**Work instructions**
Could each record be restated word for word?
#### Extracted records ####
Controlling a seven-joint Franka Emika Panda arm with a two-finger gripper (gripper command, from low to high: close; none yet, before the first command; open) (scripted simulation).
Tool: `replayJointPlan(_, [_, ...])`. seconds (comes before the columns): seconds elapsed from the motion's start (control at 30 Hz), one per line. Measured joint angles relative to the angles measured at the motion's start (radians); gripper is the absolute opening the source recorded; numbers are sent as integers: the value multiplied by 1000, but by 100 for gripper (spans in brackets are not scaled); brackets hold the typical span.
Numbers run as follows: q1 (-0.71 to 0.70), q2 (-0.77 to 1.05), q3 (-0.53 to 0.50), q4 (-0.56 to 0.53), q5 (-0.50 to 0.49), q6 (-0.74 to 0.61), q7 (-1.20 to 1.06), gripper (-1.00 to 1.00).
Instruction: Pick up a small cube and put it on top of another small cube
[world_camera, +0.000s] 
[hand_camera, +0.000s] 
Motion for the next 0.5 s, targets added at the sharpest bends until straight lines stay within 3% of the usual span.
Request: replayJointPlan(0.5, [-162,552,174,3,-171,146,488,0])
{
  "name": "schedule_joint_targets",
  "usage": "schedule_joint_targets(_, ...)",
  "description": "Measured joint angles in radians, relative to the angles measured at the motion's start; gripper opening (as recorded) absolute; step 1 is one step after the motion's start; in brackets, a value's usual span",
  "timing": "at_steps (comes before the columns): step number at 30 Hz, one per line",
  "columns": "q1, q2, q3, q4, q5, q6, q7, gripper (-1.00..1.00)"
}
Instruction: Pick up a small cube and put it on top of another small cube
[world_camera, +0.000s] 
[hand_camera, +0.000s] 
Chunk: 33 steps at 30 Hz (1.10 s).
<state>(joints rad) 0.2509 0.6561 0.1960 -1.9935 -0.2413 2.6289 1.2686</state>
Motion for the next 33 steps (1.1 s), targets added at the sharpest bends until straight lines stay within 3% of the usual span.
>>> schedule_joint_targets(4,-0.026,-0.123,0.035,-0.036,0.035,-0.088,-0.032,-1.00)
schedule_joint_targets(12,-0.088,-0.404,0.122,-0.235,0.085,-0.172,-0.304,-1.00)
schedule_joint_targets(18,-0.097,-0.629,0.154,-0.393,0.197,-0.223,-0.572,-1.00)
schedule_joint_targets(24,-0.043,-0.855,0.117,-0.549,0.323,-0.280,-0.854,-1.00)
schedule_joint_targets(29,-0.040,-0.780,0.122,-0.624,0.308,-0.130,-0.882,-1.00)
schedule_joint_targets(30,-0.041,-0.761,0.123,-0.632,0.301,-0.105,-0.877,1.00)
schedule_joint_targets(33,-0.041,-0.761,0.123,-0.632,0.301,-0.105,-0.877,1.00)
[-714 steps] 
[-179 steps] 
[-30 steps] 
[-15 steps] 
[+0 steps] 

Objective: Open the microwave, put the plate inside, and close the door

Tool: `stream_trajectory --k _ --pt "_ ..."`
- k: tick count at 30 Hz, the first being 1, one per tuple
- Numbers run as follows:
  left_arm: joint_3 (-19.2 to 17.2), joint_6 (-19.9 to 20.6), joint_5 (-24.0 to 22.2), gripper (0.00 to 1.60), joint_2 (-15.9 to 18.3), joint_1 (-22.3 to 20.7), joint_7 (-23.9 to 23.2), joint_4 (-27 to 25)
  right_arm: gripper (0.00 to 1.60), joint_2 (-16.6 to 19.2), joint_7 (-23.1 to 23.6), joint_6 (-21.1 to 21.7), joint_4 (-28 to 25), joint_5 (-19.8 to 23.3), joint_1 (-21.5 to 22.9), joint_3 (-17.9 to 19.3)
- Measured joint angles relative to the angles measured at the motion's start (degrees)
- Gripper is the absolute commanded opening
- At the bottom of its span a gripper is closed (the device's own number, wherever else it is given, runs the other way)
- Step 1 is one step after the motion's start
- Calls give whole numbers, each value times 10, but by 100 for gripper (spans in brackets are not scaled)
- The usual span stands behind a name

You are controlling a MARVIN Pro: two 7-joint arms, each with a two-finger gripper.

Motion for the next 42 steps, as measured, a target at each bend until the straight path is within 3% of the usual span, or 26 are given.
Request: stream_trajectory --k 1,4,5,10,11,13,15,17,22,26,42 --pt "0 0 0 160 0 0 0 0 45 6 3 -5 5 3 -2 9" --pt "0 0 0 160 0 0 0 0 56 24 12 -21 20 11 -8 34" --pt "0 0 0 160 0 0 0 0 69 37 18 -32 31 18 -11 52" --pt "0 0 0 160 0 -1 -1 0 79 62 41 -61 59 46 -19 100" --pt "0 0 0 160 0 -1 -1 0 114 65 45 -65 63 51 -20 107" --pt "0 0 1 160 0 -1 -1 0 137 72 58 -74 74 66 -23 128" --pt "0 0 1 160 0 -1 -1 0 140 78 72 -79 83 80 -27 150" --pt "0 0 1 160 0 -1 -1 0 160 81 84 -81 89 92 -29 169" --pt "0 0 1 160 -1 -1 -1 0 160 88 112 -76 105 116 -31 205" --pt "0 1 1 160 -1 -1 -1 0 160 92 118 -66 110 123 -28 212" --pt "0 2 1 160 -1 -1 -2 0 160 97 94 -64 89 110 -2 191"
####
**Solution**
Controlling a seven-joint Franka Emika Panda arm with a two-finger gripper (gripper command, from low to high: close; none yet, before the first command; open) (scripted simulation).
Tool: `replayJointPlan(_, [_, ...])`. seconds (comes before the columns): seconds elapsed from the motion's start (control at 30 Hz), one per line. Measured joint angles relative to the angles measured at the motion's start (radians); gripper is the absolute opening the source recorded; numbers are sent as integers: the value multiplied by 1000, but by 100 for gripper (spans in brackets are not scaled); brackets hold the typical span.
Numbers run as follows: q1 (-0.71 to 0.70), q2 (-0.77 to 1.05), q3 (-0.53 to 0.50), q4 (-0.56 to 0.53), q5 (-0.50 to 0.49), q6 (-0.74 to 0.61), q7 (-1.20 to 1.06), gripper (-1.00 to 1.00).
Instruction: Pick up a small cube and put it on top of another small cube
[world_camera, +0.000s] 
[hand_camera, +0.000s] 
Motion for the next 0.5 s, targets added at the sharpest bends until straight lines stay within 3% of the usual span.
Request: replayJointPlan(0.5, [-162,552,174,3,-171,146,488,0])
{
  "name": "schedule_joint_targets",
  "usage": "schedule_joint_targets(_, ...)",
  "description": "Measured joint angles in radians, relative to the angles measured at the motion's start; gripper opening (as recorded) absolute; step 1 is one step after the motion's start; in brackets, a value's usual span",
  "timing": "at_steps (comes before the columns): step number at 30 Hz, one per line",
  "columns": "q1, q2, q3, q4, q5, q6, q7, gripper (-1.00..1.00)"
}
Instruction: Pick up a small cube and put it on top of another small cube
[world_camera, +0.000s] 
[hand_camera, +0.000s] 
Chunk: 33 steps at 30 Hz (1.10 s).
<state>(joints rad) 0.2509 0.6561 0.1960 -1.9935 -0.2413 2.6289 1.2686</state>
Motion for the next 33 steps (1.1 s), targets added at the sharpest bends until straight lines stay within 3% of the usual span.
>>> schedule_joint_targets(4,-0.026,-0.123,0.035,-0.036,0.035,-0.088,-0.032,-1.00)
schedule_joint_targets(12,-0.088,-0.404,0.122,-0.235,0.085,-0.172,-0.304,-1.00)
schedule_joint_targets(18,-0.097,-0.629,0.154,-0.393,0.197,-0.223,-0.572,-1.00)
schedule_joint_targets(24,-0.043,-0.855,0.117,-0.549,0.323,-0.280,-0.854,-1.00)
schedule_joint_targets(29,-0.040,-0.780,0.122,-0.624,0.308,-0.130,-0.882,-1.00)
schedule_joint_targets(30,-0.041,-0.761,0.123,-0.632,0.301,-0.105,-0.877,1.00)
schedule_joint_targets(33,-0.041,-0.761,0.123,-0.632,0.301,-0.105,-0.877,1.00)
[-714 steps] 
[-179 steps] 
[-30 steps] 
[-15 steps] 
[+0 steps] 

Objective: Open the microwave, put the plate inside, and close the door

Tool: `stream_trajectory --k _ --pt "_ ..."`
- k: tick count at 30 Hz, the first being 1, one per tuple
- Numbers run as follows:
  left_arm: joint_3 (-19.2 to 17.2), joint_6 (-19.9 to 20.6), joint_5 (-24.0 to 22.2), gripper (0.00 to 1.60), joint_2 (-15.9 to 18.3), joint_1 (-22.3 to 20.7), joint_7 (-23.9 to 23.2), joint_4 (-27 to 25)
  right_arm: gripper (0.00 to 1.60), joint_2 (-16.6 to 19.2), joint_7 (-23.1 to 23.6), joint_6 (-21.1 to 21.7), joint_4 (-28 to 25), joint_5 (-19.8 to 23.3), joint_1 (-21.5 to 22.9), joint_3 (-17.9 to 19.3)
- Measured joint angles relative to the angles measured at the motion's start (degrees)
- Gripper is the absolute commanded opening
- At the bottom of its span a gripper is closed (the device's own number, wherever else it is given, runs the other way)
- Step 1 is one step after the motion's start
- Calls give whole numbers, each value times 10, but by 100 for gripper (spans in brackets are not scaled)
- The usual span stands behind a name

You are controlling a MARVIN Pro: two 7-joint arms, each with a two-finger gripper.

Motion for the next 42 steps, as measured, a target at each bend until the straight path is within 3% of the usual span, or 26 are given.
Request: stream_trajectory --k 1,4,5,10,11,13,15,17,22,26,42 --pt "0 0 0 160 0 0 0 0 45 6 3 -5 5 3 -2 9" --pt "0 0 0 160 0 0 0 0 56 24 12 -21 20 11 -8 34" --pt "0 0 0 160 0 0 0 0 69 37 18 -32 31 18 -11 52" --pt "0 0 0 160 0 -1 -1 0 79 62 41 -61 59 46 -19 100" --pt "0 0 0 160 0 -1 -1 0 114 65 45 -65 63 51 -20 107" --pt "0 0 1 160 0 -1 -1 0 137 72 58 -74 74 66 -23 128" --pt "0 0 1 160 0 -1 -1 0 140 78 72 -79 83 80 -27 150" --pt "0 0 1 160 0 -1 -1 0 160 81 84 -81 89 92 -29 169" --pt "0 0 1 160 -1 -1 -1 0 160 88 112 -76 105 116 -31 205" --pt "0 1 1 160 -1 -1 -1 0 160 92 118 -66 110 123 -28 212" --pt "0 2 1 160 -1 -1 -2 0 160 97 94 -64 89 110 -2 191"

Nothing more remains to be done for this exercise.